Maybe you’re thinking: “Hold on Parker, those last 19 aren’t even words.”
True enough. But not too far down the line your children will be faced with reading words like SENt, SANd, MAMmal, SOMber, NESt, NASty, MONsoon, EMber, ENvy, ESsay, NOStril, SEMinar, MEMber, dyNAMic, NONstop, NOMinate, obSESS, NEMesis, and SONic. So, it’s hardly a bad thing to have them learn to “read” these 19 word parts now.
The primary goal, here in the first months of kindergarten, is learning some phonemes, the letters that represent them, and the skill of blending. That some of the blends are only word parts is okay.
As soon as another 3-4 letter-sound correspondences are added to the above six, there will be more than enough actual words to go around.
Maybe you’re wondering how to get started teaching the skill of blending. Well that’s easy. I chose these 6 sounds to start because they’re sustainable, that is, they can be made as long as the child’s breath holds out.
So write a word (or word part), spreading out its letters, like this:
M A N
Tell a child he or she is to make the sound of each letter for as long as you’re pointing to it.
Now point to each letter in turn, for about 2 seconds each, with no break in between: MMMMMMMMAAAAAAAANNNNNNNN.
Do it again for one second each: MMMMAAAANNNN.
Now for a half-second: MMAANN.
Finally, sweep your finger across all the letters quickly: MAN.
Repeat with other children. Done. Your children have learned to read their first word.
Repeat this procedure for the words MOM, MEN, SAM, and NAN.
Write these 5 words out, normally spaced (MAN, MOM, MEN, SAM, NAN), and have various children read them as you point to the words in random order. Continue with this procedure until all 30 “words” can be read. Note: double SS words can be introduced this way:
M E SS
Once the above is accomplished, in the first few months of instruction, your children will be reading – not memorizing sight words, not guessing – but reading. They’ll already be starting to realize how the whole enterprise works: letters in words stand for sounds, and those sounds can be blended to figure out what the word actually says. This is called the alphabetic principle. Orthographic mapping will have already commenced. Your children will be starting to conclude: “Hey, I can do this!” and “This is fun!”
If, as soon as possible, you reverse the above, and ask your children to spell a word (or word part) they have just recently built by blending, your children will likely be able to do so. Spelling is harder than reading. It involves segmentation: hearing a word pronounced, detecting all of its phonemes, and then attaching the correct letter to each phoneme heard. This task becomes much easier if the child just recently built the word, phoneme by phoneme, by blending.

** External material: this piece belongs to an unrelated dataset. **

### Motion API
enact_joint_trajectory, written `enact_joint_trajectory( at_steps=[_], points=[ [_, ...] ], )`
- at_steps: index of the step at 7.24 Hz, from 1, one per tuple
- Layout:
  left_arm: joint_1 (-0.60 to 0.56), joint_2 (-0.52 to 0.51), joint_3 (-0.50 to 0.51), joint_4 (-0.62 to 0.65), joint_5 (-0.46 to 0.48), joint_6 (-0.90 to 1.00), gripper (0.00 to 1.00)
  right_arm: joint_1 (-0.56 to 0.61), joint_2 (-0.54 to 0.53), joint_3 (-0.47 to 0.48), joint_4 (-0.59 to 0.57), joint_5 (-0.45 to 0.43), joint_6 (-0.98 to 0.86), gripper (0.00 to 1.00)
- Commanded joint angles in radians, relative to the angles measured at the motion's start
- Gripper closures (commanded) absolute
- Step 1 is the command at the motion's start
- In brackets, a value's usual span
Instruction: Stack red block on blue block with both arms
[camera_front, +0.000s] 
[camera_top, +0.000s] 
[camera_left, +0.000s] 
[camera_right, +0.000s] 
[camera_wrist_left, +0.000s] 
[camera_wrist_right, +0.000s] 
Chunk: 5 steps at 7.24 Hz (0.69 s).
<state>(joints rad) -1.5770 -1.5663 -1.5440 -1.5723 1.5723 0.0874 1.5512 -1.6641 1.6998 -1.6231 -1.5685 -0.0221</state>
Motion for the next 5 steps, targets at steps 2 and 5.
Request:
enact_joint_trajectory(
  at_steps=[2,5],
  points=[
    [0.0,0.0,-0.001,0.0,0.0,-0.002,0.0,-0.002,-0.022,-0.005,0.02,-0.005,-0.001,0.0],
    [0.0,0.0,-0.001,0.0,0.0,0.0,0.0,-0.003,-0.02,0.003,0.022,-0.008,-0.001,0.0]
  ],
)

[See my FREE books for how to get your children from this point to full, independent reading.]
Now contrast this example with how Phonemic Awareness (PA) must be approached using any top-down method of instruction. Since top-down methods start with whole words, children must become aware of phonemes by hearing them, not individually spoken, but mixed in with other phonemes. In full words, phonemes are in their coarticulated form, that is, they bleed into one another – a fact that makes hearing individual phonemes difficult for beginners.
Consider that for a moment. A bottom-up approach, like Synthetic Phonics, makes PA as easy as possible by teaching isolated phonemes directly and then blending those phonemes into whole words. All top-down approaches make PA as hard as possible by requiring beginners to hear and distinguish phonemes in their coarticulated, whole-word form.
Starting reading instruction, as in the above example, not only allows orthographic mapping to commence as soon as possible, but it also shortens, or even eliminates, Ehri’s partial alphabetic phase. This is due to the fact that children are being taught through-the-word decoding from the beginning of instruction, giving them rapid access to Ehri’s full alphabetic phase, where fully connected sight words are permanently and accurately mapped to memory.
An orthographically mapped word is one that has become a sight word for an individual. It’s a word that can easily be read (without sounding it out) and spelled (without the need to consciously memorize the spelling or to segment the word). The point here, is that to make spelling as easy as possible for students, teach them, properly, how to read. “Properly,” in this context, means: teach them to decode right off the bat, so that orthographic mapping starts early and proceeds continuously, rather than starting in a year or two, or not starting at all.
How do we know AFRICUH, MOTER, DOLLER, MOUNTIN, and COTTIN are misspelled even though, phonetically, these words are spelled in a perfectly reasonable manner? Without thought, skilled readers spell and write these words correctly: AFRICA, MOTOR, DOLLAR, MOUNTAIN, and COTTON. Orthographic mapping is the only way words containing these notorious “schwa” sounds can be spelled accurately. [For more on schwa sounds, which commonly occur in the unstressed syllables of multi-syllable words, see here.]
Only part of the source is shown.